The lines to extract begin at the line that contains "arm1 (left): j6" and run through the last line of the listing; reproduce them exactly, minus any pictures.

# [Data below]
- Opening Delimiter -

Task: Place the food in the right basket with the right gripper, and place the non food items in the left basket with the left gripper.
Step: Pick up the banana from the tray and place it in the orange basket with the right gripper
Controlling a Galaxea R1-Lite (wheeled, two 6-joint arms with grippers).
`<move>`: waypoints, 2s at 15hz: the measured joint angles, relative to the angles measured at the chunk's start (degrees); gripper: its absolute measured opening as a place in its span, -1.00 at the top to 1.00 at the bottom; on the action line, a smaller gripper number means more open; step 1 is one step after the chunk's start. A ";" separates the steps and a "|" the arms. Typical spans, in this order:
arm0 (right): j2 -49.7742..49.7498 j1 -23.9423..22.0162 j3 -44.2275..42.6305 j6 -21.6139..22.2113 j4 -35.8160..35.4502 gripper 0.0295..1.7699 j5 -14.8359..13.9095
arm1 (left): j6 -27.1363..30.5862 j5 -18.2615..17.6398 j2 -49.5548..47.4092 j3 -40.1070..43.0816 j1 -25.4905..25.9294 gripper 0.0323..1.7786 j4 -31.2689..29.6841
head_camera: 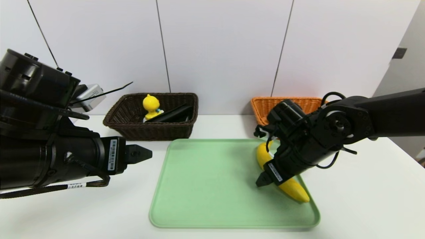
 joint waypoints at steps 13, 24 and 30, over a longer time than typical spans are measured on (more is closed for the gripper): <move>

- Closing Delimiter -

# [Result of this exercise]
arm1 (left): j6 -27.1363..30.5862 j5 -18.2615..17.6398 j2 -49.5548..47.4092 j3 -40.1070..43.0816 j1 -25.4905..25.9294 gripper 0.0323..1.7786 j4 -31.2689..29.6841
head_camera: 
 joint waypoints at steps 13, 24 and 30, over a longer time than typical spans are measured on (more is closed for the gripper): <move>

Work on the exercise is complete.